- _The records_:
━━━
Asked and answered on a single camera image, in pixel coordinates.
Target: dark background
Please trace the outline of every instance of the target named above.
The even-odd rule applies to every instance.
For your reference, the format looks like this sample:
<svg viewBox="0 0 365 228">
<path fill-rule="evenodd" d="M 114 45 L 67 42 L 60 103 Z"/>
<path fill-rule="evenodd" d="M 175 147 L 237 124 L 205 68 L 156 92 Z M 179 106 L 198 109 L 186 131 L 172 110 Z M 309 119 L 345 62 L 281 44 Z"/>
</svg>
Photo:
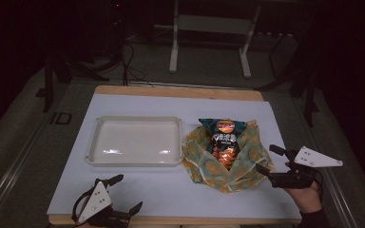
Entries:
<svg viewBox="0 0 365 228">
<path fill-rule="evenodd" d="M 171 25 L 173 1 L 127 2 L 130 23 L 149 38 L 151 24 Z M 319 54 L 312 57 L 322 66 L 317 87 L 323 90 L 365 172 L 365 1 L 331 3 L 335 7 L 319 15 L 305 50 Z M 76 6 L 70 0 L 0 1 L 0 118 L 27 80 L 44 66 L 44 42 L 51 41 L 81 60 L 103 49 L 101 36 L 105 35 L 87 34 Z M 103 15 L 103 9 L 93 9 L 90 17 Z M 100 20 L 90 23 L 100 25 Z M 267 29 L 265 25 L 264 21 L 264 28 L 260 24 L 257 29 Z"/>
</svg>

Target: white table
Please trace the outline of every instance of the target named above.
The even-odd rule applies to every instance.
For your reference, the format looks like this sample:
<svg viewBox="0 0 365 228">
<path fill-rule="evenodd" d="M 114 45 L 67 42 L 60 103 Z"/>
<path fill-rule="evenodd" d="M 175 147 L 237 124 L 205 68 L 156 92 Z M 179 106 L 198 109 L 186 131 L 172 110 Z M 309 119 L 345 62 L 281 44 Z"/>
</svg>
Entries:
<svg viewBox="0 0 365 228">
<path fill-rule="evenodd" d="M 262 224 L 298 223 L 300 215 L 292 199 L 268 180 L 257 187 L 224 194 L 194 183 L 182 164 L 175 167 L 94 167 L 87 163 L 90 142 L 101 116 L 177 116 L 182 135 L 199 126 L 198 118 L 257 120 L 263 146 L 283 146 L 269 103 L 260 93 L 244 90 L 122 87 L 96 88 L 67 165 L 48 209 L 52 224 L 72 224 L 74 202 L 95 179 L 124 174 L 124 179 L 108 187 L 113 208 L 128 211 L 143 201 L 131 224 Z M 277 172 L 287 171 L 285 157 L 270 153 Z"/>
</svg>

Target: gray floor
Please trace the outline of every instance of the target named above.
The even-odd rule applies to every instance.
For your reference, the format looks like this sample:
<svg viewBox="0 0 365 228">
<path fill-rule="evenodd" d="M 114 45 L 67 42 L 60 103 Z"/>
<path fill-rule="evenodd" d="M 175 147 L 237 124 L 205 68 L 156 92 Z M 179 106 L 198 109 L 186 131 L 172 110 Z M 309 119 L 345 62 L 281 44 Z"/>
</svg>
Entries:
<svg viewBox="0 0 365 228">
<path fill-rule="evenodd" d="M 251 79 L 242 77 L 237 44 L 229 45 L 200 43 L 182 40 L 178 71 L 168 72 L 171 44 L 164 33 L 153 44 L 140 43 L 139 36 L 133 37 L 134 47 L 129 79 L 131 85 L 153 86 L 217 86 L 251 89 L 275 80 L 269 63 L 269 51 L 276 39 L 258 35 L 251 44 L 248 58 L 253 72 Z M 286 39 L 274 60 L 277 71 L 284 67 L 296 44 Z M 125 58 L 132 50 L 125 48 Z M 33 76 L 8 112 L 0 121 L 0 182 L 11 180 L 8 189 L 0 189 L 0 227 L 46 227 L 46 211 L 56 184 L 61 177 L 79 126 L 83 121 L 91 94 L 96 85 L 84 75 L 73 71 L 70 85 L 55 84 L 55 103 L 50 112 L 43 113 L 44 99 L 35 97 L 44 86 L 44 70 Z M 122 84 L 123 68 L 112 68 L 102 75 L 110 78 L 110 85 Z M 337 191 L 327 189 L 324 206 L 332 225 L 339 227 L 365 227 L 365 177 L 355 159 L 336 119 L 324 101 L 321 91 L 316 93 L 319 112 L 314 113 L 314 128 L 300 126 L 302 99 L 291 99 L 288 95 L 290 83 L 281 85 L 265 94 L 267 101 L 274 102 L 275 112 L 284 112 L 288 105 L 300 110 L 282 116 L 281 132 L 287 147 L 305 144 L 302 137 L 311 139 L 329 155 L 341 158 L 346 165 L 336 169 L 325 169 L 324 174 L 337 184 Z M 53 112 L 72 112 L 69 125 L 49 124 Z M 290 224 L 262 225 L 263 227 L 292 227 Z"/>
</svg>

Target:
━━━
- _Aim of the task_:
Give the records above again in full and exactly, but exclude every picture.

- _Problem solution_:
Asked and answered on a single camera image, in pixel coordinates.
Target: dark background
Please trace the outline of every instance of the target named above.
The even-odd rule applies to every instance.
For your reference, the format looks like this sample:
<svg viewBox="0 0 365 228">
<path fill-rule="evenodd" d="M 114 45 L 67 42 L 60 103 Z"/>
<path fill-rule="evenodd" d="M 175 147 L 237 124 L 205 68 L 156 92 Z M 179 106 L 198 109 L 186 131 L 172 110 Z M 309 119 L 345 62 L 281 44 Z"/>
</svg>
Photo:
Entries:
<svg viewBox="0 0 365 228">
<path fill-rule="evenodd" d="M 171 25 L 173 1 L 127 2 L 130 23 L 149 38 L 151 24 Z M 319 54 L 312 57 L 322 66 L 317 87 L 323 90 L 365 172 L 365 1 L 331 3 L 335 7 L 319 15 L 305 50 Z M 76 6 L 70 0 L 0 1 L 0 118 L 27 80 L 44 66 L 44 42 L 51 41 L 81 60 L 103 49 L 101 36 L 105 35 L 87 34 Z M 103 15 L 103 9 L 93 9 L 90 17 Z M 100 20 L 90 23 L 100 25 Z M 267 29 L 265 25 L 264 21 L 264 28 L 260 24 L 257 29 Z"/>
</svg>

Target: white table
Please trace the outline of every instance of the target named above.
The even-odd rule applies to every instance.
For your reference, the format looks like this sample:
<svg viewBox="0 0 365 228">
<path fill-rule="evenodd" d="M 114 45 L 67 42 L 60 103 Z"/>
<path fill-rule="evenodd" d="M 175 147 L 237 124 L 205 68 L 156 92 Z M 179 106 L 198 109 L 186 131 L 172 110 Z M 309 119 L 345 62 L 281 44 Z"/>
</svg>
Entries:
<svg viewBox="0 0 365 228">
<path fill-rule="evenodd" d="M 262 224 L 298 223 L 300 215 L 292 199 L 268 180 L 257 187 L 224 194 L 194 183 L 182 164 L 175 167 L 94 167 L 87 163 L 90 142 L 101 116 L 177 116 L 182 135 L 199 126 L 198 118 L 257 120 L 263 146 L 283 146 L 269 103 L 260 93 L 244 90 L 122 87 L 96 88 L 67 165 L 48 209 L 52 224 L 72 224 L 74 202 L 95 179 L 124 174 L 124 179 L 108 187 L 113 208 L 128 211 L 143 201 L 131 224 Z M 277 172 L 287 171 L 285 157 L 270 153 Z"/>
</svg>

Target: gray floor
Please trace the outline of every instance of the target named above.
The even-odd rule applies to every instance.
For your reference, the format looks like this sample:
<svg viewBox="0 0 365 228">
<path fill-rule="evenodd" d="M 114 45 L 67 42 L 60 103 Z"/>
<path fill-rule="evenodd" d="M 175 147 L 237 124 L 205 68 L 156 92 Z M 179 106 L 198 109 L 186 131 L 172 110 Z M 309 119 L 345 62 L 281 44 Z"/>
</svg>
Entries:
<svg viewBox="0 0 365 228">
<path fill-rule="evenodd" d="M 251 79 L 242 77 L 237 44 L 229 45 L 200 43 L 182 40 L 178 71 L 168 72 L 171 44 L 164 33 L 153 44 L 140 43 L 139 36 L 133 37 L 134 47 L 129 79 L 131 85 L 153 86 L 217 86 L 251 89 L 275 80 L 269 63 L 269 51 L 276 39 L 258 35 L 251 44 L 248 58 L 253 72 Z M 286 39 L 274 60 L 277 71 L 284 67 L 296 44 Z M 125 58 L 132 50 L 125 48 Z M 33 76 L 8 112 L 0 121 L 0 182 L 11 180 L 8 189 L 0 189 L 0 227 L 46 227 L 46 211 L 56 184 L 61 177 L 79 126 L 83 121 L 91 94 L 96 85 L 84 75 L 73 71 L 70 85 L 55 84 L 55 103 L 50 112 L 43 113 L 44 99 L 35 97 L 44 86 L 44 70 Z M 122 84 L 123 68 L 112 68 L 102 75 L 110 78 L 110 85 Z M 337 191 L 327 189 L 324 206 L 332 225 L 339 227 L 365 227 L 365 177 L 355 159 L 336 119 L 324 101 L 321 91 L 316 93 L 319 112 L 314 113 L 314 128 L 300 126 L 302 99 L 291 99 L 288 95 L 290 83 L 281 85 L 265 94 L 267 101 L 274 102 L 275 112 L 284 112 L 288 105 L 300 110 L 282 116 L 281 132 L 287 147 L 305 144 L 302 137 L 311 139 L 329 155 L 341 158 L 346 165 L 336 169 L 325 169 L 324 174 L 337 184 Z M 53 112 L 72 112 L 69 125 L 49 124 Z M 290 224 L 262 225 L 263 227 L 292 227 Z"/>
</svg>

Target:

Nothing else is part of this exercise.